The eight pillars of welfare wisdom

David Blunkett, who once prided himself on his plain speaking, this week gave us his eight principles of welfare reform (one for each year the government has been in office). With it, his transformation from Sheffield steel to soft soap was complete.

From the outset one could see this was a work of some quality. The eight principles comprise just 135 words, yet 70 of those are hackneyed phrases, a score so high as to make Mr Blunkett the Olga Korbut of cliché.

Principle 1) : “Help people to help themselves by offering a ladder to self-reliance and self-determination, not merely a safety net.” This is a splendid idea. If there’s one thing the disabled need, it’s a ladder to self-reliance. Here is Mr Blunkett at his most daring. He could have gone for a stairlift, but he does not want to deny them the sense of achievement which comes with scaling their own ladder, especially after all those years in the three-wheeler of dependency. What it actually means is less clear. But it might involve some training, or reskilling as we now like to call it.

2) “See work as the best route out of welfare.” – as opposed to what, the lottery? The M25? This translates as “get a job or lose your benefit, you work-shy malingerer” but that didn’t sound as lofty in the first draft.

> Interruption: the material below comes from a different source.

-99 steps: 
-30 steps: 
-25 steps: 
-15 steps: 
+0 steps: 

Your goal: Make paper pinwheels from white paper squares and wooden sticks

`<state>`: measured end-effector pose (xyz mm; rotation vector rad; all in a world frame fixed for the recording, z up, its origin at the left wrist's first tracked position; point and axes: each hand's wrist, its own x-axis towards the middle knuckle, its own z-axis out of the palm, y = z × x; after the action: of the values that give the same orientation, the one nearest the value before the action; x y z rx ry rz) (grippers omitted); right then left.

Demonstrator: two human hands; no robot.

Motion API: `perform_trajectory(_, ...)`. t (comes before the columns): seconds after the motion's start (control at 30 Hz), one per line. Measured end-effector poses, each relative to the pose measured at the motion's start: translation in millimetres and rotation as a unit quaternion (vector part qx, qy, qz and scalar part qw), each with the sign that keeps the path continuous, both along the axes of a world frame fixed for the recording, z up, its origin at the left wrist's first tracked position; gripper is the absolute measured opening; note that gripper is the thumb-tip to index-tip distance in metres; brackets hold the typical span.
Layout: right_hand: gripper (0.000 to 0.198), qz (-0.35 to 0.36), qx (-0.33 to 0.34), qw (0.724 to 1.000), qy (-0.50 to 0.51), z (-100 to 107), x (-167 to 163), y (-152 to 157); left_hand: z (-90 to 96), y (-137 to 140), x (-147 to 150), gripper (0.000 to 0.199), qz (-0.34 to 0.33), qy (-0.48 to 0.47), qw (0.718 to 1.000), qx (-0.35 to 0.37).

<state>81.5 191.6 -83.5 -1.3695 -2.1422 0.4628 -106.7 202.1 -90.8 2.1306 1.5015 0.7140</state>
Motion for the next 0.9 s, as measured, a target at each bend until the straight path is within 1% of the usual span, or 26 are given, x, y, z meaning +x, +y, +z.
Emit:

3) “Promote understanding and enable people to make informed choices for themselves.” This is a tricky one. If you have to “promote understanding” to “enable” people to make the right choice, then how are they making it for themselves? Also, are tax credits a route into or out of welfare? Perhaps they are a route in when you get the money and a route out when you are ordered to repay it.

4) “Balance rights with responsibilities, while recognising the need for care and support where appropriate.” Quite right too. The last thing we need is care and support where it is inappropriate. As for balancing rights and responsibilities – was this the bit about his wish to use lie detectors on new claimants?

5) “Recognise our mutual interdependence and obligation to each other, promoting solidarity between the generations and the importance of using the resources of government to help people cope with rapid economic and social change.” Now, in the first place how do you “recognise” mutual interdependence and obligation? “Hi, didn’t we meet at the claimants’ ball? You were with the Moral Duty sisters.” At least on the bit about using resources of government, we can trust ministers to be true to their word.

6) “Ensure the role of the state is active, liberating and enabling.” Active and liberating? So, that is the government doing even more for you, so you can do even more for yourself.

7) “Address the root cause of poverty and overcome disadvantage and exclusion.” Damn, if only we’d thought of that earlier.

8) “Contribute to a stable and growing economy through investment in the potential of every individual and flexibility of support in and out of work.” Again, more training.

So there it is. Eight years; eight principles; still stuck behind the eight ball. A cynic might wonder whether this whole exercise was designed simply to show Mr Blunkett getting on with the job – one of the eight principles of surviving a tabloid firestorm. When he does fill in the gaps, this will amount to little more than a crackdown on incapacity benefit and whatever the chancellor agrees to on pensions.

BBC’s point of view

The BBC was on Tuesday night accused of “sexing up” its dossier on the case for an increase in the licence fee to shore up public support for the hike.

The dossier stated that the proposed Retail Prices Index plus 2.3 per cent rise amounted to an increase of just £3.14 a year “in today’s prices” and would take the cost to £150.50 by 2013. That figure was then picked up by all the BBC outlets who faithfully reported it, as stated in the press release, without in any way suggesting that might be the teensiest bit misleading.

However, the actual cost, assuming an RPI rises by 2.5 per cent over the period, will be closer to £183.43, or £7.40 a week – a 45 per cent increase.

Senior sources within the BBC say the governors and execs were warned this figure of £150.50 was false and yet included it anyway in spite of the reservations of senior research staff.

There are also doubts about the claim that the BBC had huge stockpiles of repeats which it could deploy within 45 minutes unless it got the extra cash. The stockpiles do exist, but intelligence suggests the BBC has no intention of decommissioning them.

There is also anger over the crucial omission that one reason for the large hike is that the government has loaded the costs of digital switchover on to the licence fee so as to avoid it appearing as public spending. Sources say it was left out on the instruction of the BBC top brass so as not to annoy ministers at this delicate time.